Dialogue-AMR draws upon ARL and ICT’s Bot Language research collaboration focused on robot dialogue systems, which was initiated by one of the IWCS paper’s co-authors, Dr. Clare Voss, in 2012.
Second, Bonial said, this paper reports on a critical step in the research trajectory: the researchers’ experiments to robustly and critically evaluate Dialogue-AMR as a computational semantic representation, as well as the NLU pipeline used to automatically obtain the correct Dialogue-AMR representation when given unconstrained natural language input.
These experiments were also done in collaboration with Traum of ICT, as well as an ARL student intern and recent graduate of Georgetown University, Mitchell Abrams. Abrams was recently selected as a Department of Defense Science, Mathematics, And Research For Transformation scholar, and will be coming back to the lab after completing his fully-funded doctoral program.
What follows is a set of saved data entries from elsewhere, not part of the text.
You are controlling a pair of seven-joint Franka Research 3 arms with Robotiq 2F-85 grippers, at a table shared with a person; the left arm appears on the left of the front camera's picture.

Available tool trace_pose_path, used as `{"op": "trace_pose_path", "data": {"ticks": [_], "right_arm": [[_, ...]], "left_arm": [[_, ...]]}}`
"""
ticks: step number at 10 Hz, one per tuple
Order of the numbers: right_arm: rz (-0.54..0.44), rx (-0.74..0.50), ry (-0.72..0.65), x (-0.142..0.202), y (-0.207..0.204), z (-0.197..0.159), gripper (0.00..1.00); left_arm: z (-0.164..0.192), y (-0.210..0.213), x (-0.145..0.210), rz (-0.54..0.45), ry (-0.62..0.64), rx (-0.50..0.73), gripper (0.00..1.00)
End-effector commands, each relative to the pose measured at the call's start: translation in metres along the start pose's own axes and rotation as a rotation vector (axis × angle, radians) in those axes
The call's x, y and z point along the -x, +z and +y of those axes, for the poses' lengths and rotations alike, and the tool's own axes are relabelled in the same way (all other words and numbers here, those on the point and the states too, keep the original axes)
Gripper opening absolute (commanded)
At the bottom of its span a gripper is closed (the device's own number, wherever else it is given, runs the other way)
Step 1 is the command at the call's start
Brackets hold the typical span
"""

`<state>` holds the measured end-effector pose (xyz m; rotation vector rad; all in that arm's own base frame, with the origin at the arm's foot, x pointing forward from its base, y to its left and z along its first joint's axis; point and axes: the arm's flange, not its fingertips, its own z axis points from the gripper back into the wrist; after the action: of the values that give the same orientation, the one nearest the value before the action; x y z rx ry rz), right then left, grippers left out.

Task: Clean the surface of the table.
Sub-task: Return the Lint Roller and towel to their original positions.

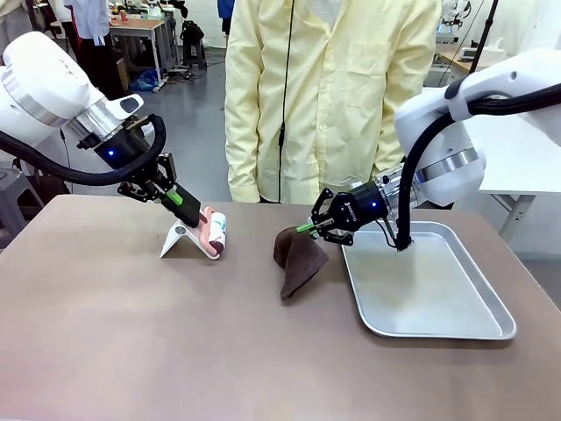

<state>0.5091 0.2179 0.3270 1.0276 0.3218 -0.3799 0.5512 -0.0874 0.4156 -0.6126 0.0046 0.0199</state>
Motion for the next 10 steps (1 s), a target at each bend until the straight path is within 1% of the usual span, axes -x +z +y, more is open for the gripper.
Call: {"op": "trace_pose_path", "data": {"ticks": [1,2,3,5,6,7,8,9,10], "right_arm": [[0.011,-0.021,0.006,0.000,0.002,-0.001,0.57],[0.005,-0.022,0.002,0.000,0.003,-0.001,0.63],[0.003,-0.022,-0.003,-0.001,0.003,-0.001,1.00],[-0.009,-0.015,-0.018,-0.001,0.006,-0.002,1.00],[-0.069,0.036,-0.028,-0.004,0.008,-0.003,0.86],[-0.056,0.115,-0.057,-0.007,0.004,-0.002,0.96],[-0.077,0.191,-0.072,-0.008,0.000,0.001,1.00],[-0.110,0.278,-0.069,-0.005,-0.001,0.005,1.00],[-0.164,0.345,-0.056,0.002,0.001,0.011,1.00]], "left_arm": [[-0.002,0.003,-0.004,0.015,0.025,-0.040,0.50],[-0.002,0.003,-0.004,0.016,0.025,-0.044,0.78],[-0.003,0.003,-0.003,0.013,0.023,-0.043,1.00],[-0.003,0.004,-0.003,0.010,0.023,-0.041,1.00],[-0.003,0.005,-0.004,0.008,0.025,-0.036,1.00],[-0.003,0.007,-0.004,0.006,0.027,-0.037,1.00],[-0.003,0.009,-0.003,0.005,0.028,-0.030,1.00],[-0.002,0.013,-0.001,-0.005,0.029,-0.020,1.00],[0.000,0.019,0.002,-0.013,0.029,-0.012,1.00]]}}
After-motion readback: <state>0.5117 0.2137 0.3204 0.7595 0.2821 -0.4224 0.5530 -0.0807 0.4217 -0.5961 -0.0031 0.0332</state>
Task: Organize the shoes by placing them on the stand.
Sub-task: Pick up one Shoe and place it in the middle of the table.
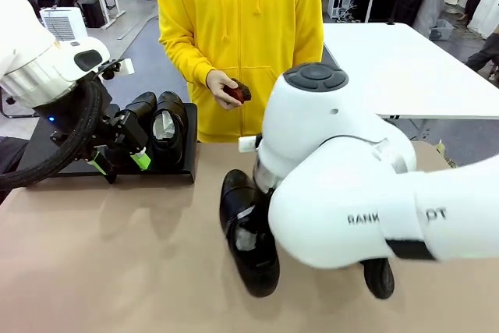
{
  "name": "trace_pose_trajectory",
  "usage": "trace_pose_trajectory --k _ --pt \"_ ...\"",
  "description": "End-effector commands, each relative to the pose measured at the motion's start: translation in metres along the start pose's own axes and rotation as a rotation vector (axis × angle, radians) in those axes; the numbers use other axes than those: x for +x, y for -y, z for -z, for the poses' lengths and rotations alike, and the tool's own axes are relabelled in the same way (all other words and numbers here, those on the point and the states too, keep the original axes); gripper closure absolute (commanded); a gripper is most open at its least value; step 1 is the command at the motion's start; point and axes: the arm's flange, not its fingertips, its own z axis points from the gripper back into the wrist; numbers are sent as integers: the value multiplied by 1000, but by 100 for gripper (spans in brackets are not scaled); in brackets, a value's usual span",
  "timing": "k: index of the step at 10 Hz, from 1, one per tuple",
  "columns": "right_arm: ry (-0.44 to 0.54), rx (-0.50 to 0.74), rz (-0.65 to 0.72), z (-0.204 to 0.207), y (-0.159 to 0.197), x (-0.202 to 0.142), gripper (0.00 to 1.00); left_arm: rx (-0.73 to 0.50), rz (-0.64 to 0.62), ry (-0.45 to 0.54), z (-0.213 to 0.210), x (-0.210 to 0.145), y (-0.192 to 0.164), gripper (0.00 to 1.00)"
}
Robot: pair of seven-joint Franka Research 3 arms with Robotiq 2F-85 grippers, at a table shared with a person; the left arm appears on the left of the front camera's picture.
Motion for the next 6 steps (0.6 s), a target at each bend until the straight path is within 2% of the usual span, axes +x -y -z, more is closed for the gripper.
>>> trace_pose_trajectory --k 1,2,3,4,6 --pt "5 -6 25 2 16 12 100 -3 10 0 -2 -1 -1 14" --pt "5 -6 25 2 16 12 100 -3 10 0 -2 -1 -1 14" --pt "-3 -1 -6 1 -2 -2 100 -3 10 0 -2 -1 -1 14" --pt "63 58 102 6 4 6 100 -3 10 0 -2 -1 -1 14" --pt "116 118 172 36 -8 28 100 -3 10 0 -2 -1 -1 14"
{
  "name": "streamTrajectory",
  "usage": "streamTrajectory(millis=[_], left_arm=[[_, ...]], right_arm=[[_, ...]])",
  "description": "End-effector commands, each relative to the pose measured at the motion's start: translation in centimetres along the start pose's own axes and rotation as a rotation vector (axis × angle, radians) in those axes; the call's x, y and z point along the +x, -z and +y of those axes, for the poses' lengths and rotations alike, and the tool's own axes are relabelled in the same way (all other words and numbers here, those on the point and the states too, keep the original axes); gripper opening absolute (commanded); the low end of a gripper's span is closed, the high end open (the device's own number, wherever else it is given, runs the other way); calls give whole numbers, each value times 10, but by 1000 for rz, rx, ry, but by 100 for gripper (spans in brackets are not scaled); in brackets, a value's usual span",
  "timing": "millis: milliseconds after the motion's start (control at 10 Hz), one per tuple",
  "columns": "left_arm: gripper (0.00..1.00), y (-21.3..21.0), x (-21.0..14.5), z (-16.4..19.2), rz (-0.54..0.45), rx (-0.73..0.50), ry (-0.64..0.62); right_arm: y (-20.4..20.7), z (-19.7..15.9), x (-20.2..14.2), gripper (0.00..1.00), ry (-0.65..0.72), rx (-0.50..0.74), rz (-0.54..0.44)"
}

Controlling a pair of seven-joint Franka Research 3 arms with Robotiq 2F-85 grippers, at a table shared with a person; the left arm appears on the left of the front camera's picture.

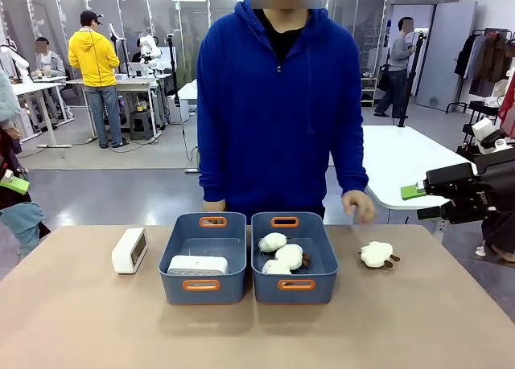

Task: Sort the digital clocks into the basket.
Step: Pick up the Digital clock from the table and place it into the empty Plastic storage basket.

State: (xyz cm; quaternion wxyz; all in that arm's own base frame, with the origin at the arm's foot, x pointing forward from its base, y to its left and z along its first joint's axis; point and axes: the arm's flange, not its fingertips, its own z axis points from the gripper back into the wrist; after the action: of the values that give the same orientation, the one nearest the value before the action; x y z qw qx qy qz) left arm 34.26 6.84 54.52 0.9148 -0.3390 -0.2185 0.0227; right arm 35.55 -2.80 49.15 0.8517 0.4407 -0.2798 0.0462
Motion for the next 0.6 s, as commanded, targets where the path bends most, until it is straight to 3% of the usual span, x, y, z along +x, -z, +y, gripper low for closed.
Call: streamTrajectory(millis=[0,500], left_arm=[[100,-3,8,0,30,13,-19],[100,4,9,-5,72,71,-51]], right_arm=[[-1,2,1,90,-6,3,4],[-1,2,1,90,-6,3,4]])
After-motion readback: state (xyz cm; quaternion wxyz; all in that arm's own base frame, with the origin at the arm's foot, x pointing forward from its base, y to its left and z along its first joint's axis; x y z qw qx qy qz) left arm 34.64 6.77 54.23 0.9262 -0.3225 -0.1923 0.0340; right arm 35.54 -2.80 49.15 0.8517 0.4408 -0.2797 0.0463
This evaluation is significant because the researchers evaluate in two problem domains: first, the domain of human-robot dialogue for collaborative search and navigation tasks, and second the domain of human-human dialogue in the virtual Minecraft gaming environment, where participants are collaboratively building blocks structures.
The Minecraft dialogue data that made this comparative evaluation possible was obtained from Dr. Martha Palmer of the University of Colorado, Boulder, and Dr. Julia Hockenmaier of the University of Illinois at Urbana-Champaign.
Evaluating in these two domains gets at a key question regarding the utility of such a representation and the NLU pipeline in general.
Bonial questioned how efficiently and with what accuracy the pipeline and representation can be applied in one problem domain, and then transferred and refined to a new problem domain. Or, in other words, how feasible is it for us to use this approach for communicating with a robot when that robot needs to tackle new problems and environments?
Further their evaluation demonstrates that with just a small amount of additional training data (several hours’ worth of annotation work amounting to about 200 additional training instances for the machine learning elements of the pipeline), the NLU pipeline obtains promising performance in the second domain of human-human dialogue in the Minecraft domain, she said.
The researchers noted that while the performance is somewhat lower than performance on the original human-robot dialogue domain, it is comparable or better than the performance of other automatic semantic parsers for other semantic representations and language domains.
“These promising results demonstrate that this NLU pipeline leverages a valid approach for communicating with robots in collaborative tasks across multiple domains,” Bonial said. “I am very excited for the promise of this research to provide transformational overmatch in our computational systems’ ability to understand the underlying meaning of Soldiers’ instructions, despite difference in their dialects, accents and other types of noise sure to arise in Army-relevant applications.”
In the research team’s next steps, they are connecting the output semantic representation with a system that grounds the pieces of the representation to both entities in the environments and the executable behaviors of the robot in joint work with Dr. Thomas Howard of the University of Rochester.
“We are optimistic that the deeper semantic representation will provide the structure needed for superior grounding of the language in both the conversational and physical environment such that robots can communicate and act more as teammates to Soldiers, as opposed to tools,” Bonial said.